# Work to be completed
Locate the word "brick" in the material, then show every line that holds it.

# Source data
=== Section Start ===
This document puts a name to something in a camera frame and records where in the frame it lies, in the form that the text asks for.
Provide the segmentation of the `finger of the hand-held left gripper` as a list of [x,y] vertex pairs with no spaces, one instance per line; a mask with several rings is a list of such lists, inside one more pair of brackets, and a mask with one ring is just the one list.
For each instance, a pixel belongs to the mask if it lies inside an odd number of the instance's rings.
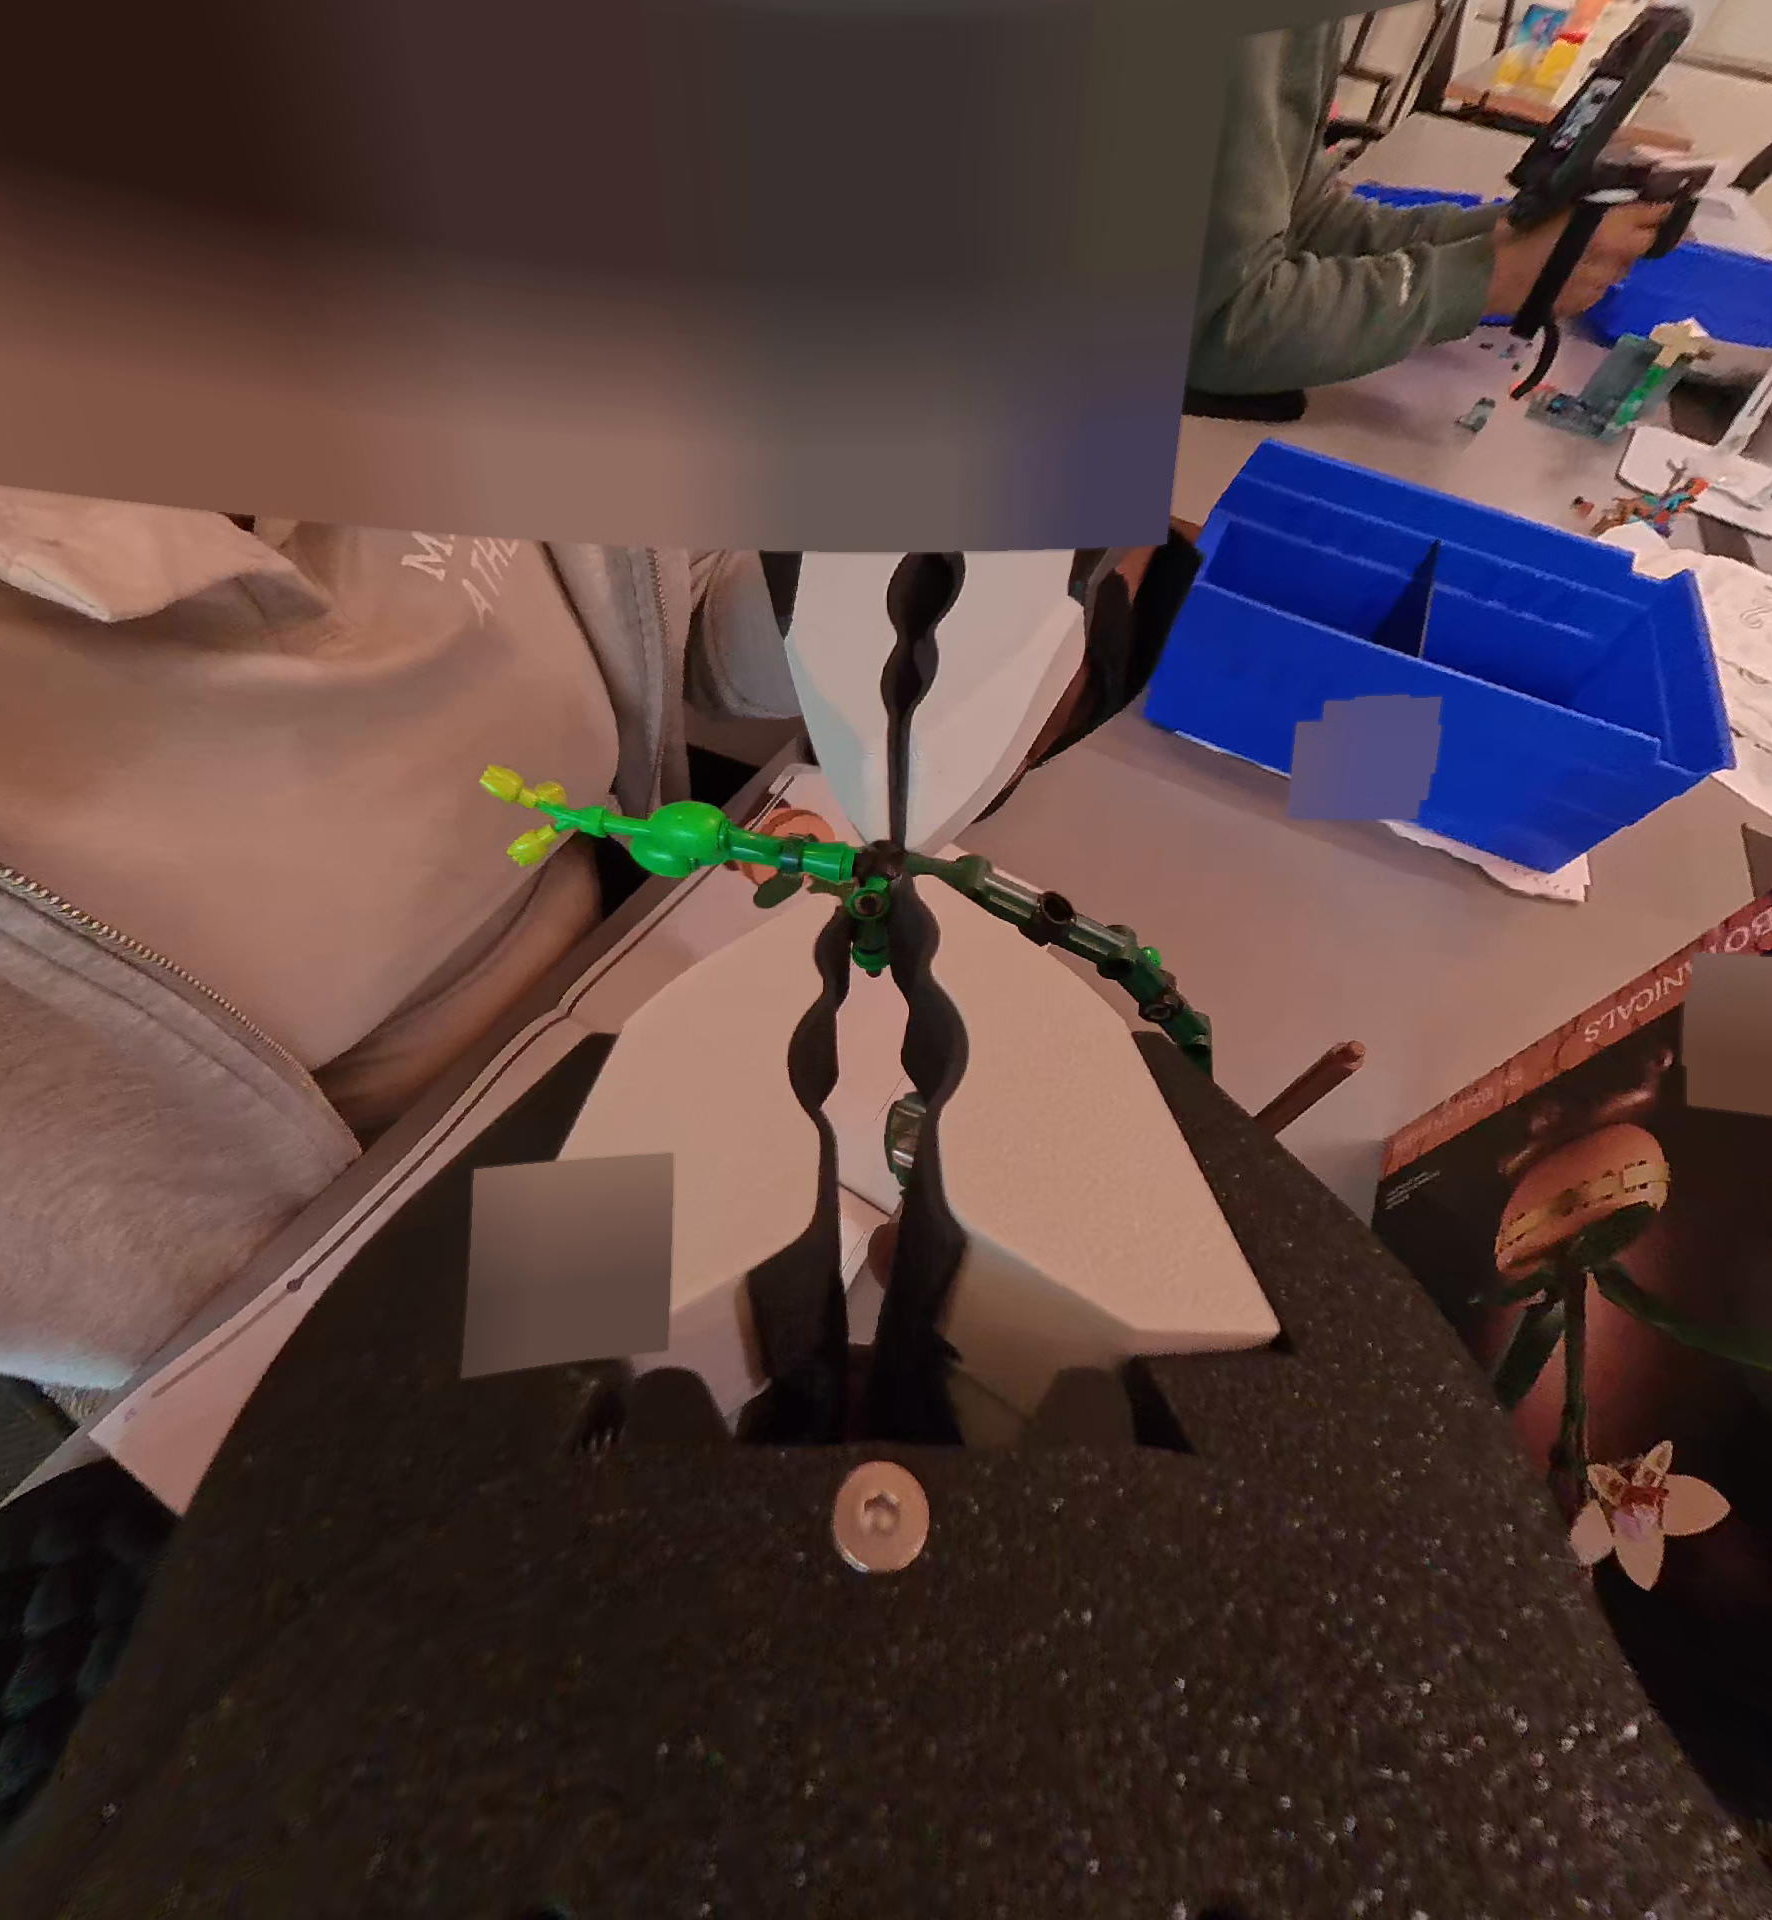
[[1017,777],[1086,660],[1073,550],[971,550],[907,723],[903,844],[934,852]]
[[887,588],[905,555],[808,552],[784,636],[802,726],[858,838],[890,833],[890,719],[881,680],[898,632]]

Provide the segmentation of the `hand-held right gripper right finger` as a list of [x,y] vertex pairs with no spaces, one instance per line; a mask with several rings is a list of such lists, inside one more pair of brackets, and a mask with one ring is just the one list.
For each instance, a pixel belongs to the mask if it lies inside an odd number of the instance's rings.
[[1280,1320],[1127,1021],[1008,925],[942,925],[932,973],[965,1033],[937,1123],[963,1230],[945,1410],[1024,1421],[1070,1367],[1269,1346]]

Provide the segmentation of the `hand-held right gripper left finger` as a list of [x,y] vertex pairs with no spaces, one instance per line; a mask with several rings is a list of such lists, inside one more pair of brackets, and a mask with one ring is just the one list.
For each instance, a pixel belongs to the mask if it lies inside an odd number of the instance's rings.
[[699,1375],[716,1400],[757,1395],[746,1277],[815,1219],[822,1135],[786,1057],[822,989],[826,912],[755,925],[675,976],[621,1025],[561,1160],[672,1160],[667,1343],[643,1367]]

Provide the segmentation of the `green toy brick plant stem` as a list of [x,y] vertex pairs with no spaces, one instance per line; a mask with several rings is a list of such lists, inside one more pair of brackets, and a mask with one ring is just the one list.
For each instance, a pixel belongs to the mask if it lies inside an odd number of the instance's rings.
[[753,890],[761,907],[802,891],[835,900],[834,943],[869,977],[911,960],[914,938],[898,921],[917,903],[914,879],[937,882],[1031,945],[1089,965],[1132,995],[1137,1020],[1155,1027],[1186,1062],[1212,1072],[1209,1020],[1179,991],[1158,948],[1140,942],[1130,925],[1097,921],[1061,894],[1008,876],[981,856],[770,833],[738,825],[721,807],[699,800],[662,803],[637,820],[605,806],[565,803],[559,781],[528,783],[495,764],[481,769],[478,783],[489,798],[532,813],[532,825],[507,846],[507,858],[519,868],[538,868],[572,838],[618,844],[641,871],[678,882],[716,868],[757,868],[765,871]]

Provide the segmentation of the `grey desk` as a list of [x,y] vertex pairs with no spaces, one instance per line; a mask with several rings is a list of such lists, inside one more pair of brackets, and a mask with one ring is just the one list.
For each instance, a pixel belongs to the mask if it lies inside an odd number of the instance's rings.
[[[1586,524],[1571,502],[1617,491],[1617,449],[1503,402],[1515,373],[1486,337],[1313,389],[1296,424],[1186,419],[1172,513],[1203,522],[1272,430],[1561,530]],[[1586,900],[1547,901],[1380,825],[1292,820],[1282,777],[1135,709],[1027,775],[965,844],[1160,948],[1208,1013],[1218,1083],[1239,1107],[1331,1043],[1364,1043],[1364,1067],[1283,1143],[1365,1216],[1383,1137],[1759,891],[1746,827],[1772,833],[1772,800],[1762,809],[1704,781],[1595,848]]]

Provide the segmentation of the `brown toy stick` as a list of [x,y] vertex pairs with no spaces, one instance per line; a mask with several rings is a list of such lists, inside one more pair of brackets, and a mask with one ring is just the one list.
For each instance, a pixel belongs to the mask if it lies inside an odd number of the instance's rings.
[[1365,1046],[1358,1040],[1330,1046],[1327,1051],[1300,1072],[1280,1093],[1258,1107],[1252,1119],[1265,1133],[1274,1137],[1280,1135],[1337,1091],[1364,1066],[1364,1059]]

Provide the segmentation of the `white instruction booklet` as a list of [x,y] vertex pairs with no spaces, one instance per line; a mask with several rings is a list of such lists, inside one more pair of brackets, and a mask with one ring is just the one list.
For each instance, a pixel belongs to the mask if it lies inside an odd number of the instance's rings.
[[393,1123],[173,1333],[59,1451],[109,1459],[181,1514],[273,1360],[345,1266],[585,1040],[757,919],[753,879],[650,876],[430,1081]]

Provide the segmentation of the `small toy brick model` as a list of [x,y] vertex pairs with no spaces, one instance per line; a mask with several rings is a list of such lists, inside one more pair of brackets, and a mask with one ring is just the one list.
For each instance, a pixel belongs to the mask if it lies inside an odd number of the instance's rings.
[[1650,333],[1622,333],[1573,392],[1539,389],[1525,414],[1575,438],[1616,441],[1657,407],[1704,361],[1715,342],[1691,317],[1664,321]]

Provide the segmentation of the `orchid picture toy box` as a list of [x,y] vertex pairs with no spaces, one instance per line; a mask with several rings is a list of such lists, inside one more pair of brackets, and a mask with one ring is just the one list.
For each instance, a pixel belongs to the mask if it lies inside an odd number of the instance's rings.
[[1772,1868],[1772,1114],[1689,1087],[1726,961],[1772,995],[1772,890],[1403,1126],[1372,1226]]

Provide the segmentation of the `person's beige hoodie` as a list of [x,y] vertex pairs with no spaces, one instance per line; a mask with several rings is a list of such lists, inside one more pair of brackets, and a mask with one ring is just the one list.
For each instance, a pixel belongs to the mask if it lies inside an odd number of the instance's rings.
[[128,1380],[597,927],[483,765],[684,800],[800,570],[0,486],[0,1378]]

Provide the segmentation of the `long blue plastic bin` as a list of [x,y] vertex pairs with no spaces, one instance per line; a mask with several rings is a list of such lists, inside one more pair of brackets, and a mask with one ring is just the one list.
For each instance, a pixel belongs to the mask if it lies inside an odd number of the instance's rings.
[[[1408,301],[1427,315],[1431,340],[1463,321],[1510,324],[1510,295],[1497,293],[1495,228],[1510,200],[1336,181],[1305,212],[1303,242],[1330,255],[1383,255]],[[1586,306],[1567,306],[1567,324],[1602,346],[1662,324],[1698,324],[1714,346],[1772,350],[1772,255],[1678,242],[1644,255]]]
=== Section End ===
# Answer space
Provide the segmentation of the `green toy brick plant stem` as a list of [x,y] vertex pairs with no spaces, one instance per line; a mask with several rings is a list of such lists, inside one more pair of brackets, and a mask with one ring is just the one list.
Provide the segmentation of the `small toy brick model` as a list of [x,y] vertex pairs with no spaces, one instance per line; a mask with several rings is a list of such lists, inside one more pair of brackets, and a mask with one ring is just the one list.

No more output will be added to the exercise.